# WHAT TO DO
Please repeat the lines below exactly. Begin with the line containing "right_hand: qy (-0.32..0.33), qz" and go on through the line containing "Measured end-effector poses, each".

------------------------------------------------------------

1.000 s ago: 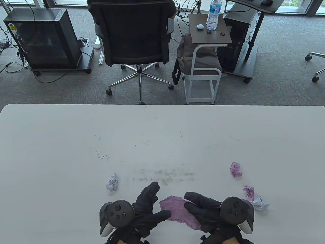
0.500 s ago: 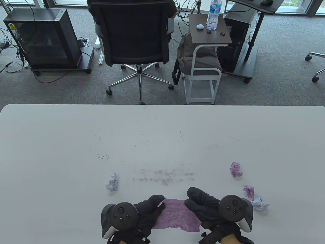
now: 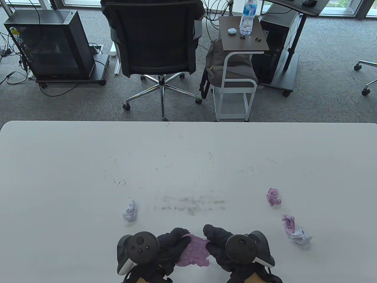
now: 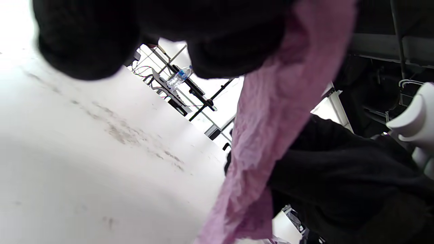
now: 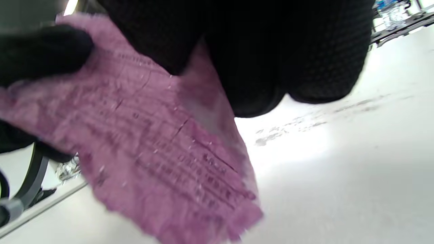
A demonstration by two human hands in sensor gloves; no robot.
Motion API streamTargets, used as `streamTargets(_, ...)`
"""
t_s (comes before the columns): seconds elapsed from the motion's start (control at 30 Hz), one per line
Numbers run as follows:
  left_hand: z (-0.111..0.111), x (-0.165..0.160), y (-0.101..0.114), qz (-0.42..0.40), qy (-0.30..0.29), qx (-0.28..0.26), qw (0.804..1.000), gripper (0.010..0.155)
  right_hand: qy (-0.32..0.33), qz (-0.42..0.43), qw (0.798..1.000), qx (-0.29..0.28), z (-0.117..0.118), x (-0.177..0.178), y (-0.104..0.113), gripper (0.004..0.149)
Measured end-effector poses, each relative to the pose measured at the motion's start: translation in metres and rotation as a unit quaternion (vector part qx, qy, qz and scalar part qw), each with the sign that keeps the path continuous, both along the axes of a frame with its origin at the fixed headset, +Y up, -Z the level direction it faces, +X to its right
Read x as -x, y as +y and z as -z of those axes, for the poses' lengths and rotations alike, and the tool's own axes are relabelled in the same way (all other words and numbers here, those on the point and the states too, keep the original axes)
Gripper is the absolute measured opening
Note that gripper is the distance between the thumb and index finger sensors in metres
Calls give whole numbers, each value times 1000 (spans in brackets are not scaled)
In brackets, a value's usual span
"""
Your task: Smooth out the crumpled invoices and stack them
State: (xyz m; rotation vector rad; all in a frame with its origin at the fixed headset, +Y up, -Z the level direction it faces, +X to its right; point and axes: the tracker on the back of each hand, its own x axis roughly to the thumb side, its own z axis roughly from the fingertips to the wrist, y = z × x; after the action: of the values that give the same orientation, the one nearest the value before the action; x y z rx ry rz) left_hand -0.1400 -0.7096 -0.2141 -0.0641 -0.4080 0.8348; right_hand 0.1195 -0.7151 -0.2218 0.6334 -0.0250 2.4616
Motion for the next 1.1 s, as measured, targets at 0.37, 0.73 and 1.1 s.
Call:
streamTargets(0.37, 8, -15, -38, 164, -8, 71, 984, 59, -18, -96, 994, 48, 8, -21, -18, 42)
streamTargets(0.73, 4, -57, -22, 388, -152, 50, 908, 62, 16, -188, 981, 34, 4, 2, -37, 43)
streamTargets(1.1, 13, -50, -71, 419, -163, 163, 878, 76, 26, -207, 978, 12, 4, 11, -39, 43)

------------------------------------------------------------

# OUTPUT FOR THIS TASK
  right_hand: qy (-0.32..0.33), qz (-0.42..0.43), qw (0.798..1.000), qx (-0.29..0.28), z (-0.117..0.118), x (-0.177..0.178), y (-0.104..0.113), gripper (0.004..0.149)
Measured end-effector poses, each relative to the pose measured at the motion's start: translation in metres and rotation as a unit quaternion (vector part qx, qy, qz and scalar part qw), each with the sign that keeps the path continuous, both along the axes of a frame with its origin at the fixed headset, +Y up, -Z the level direction it faces, +X to its right

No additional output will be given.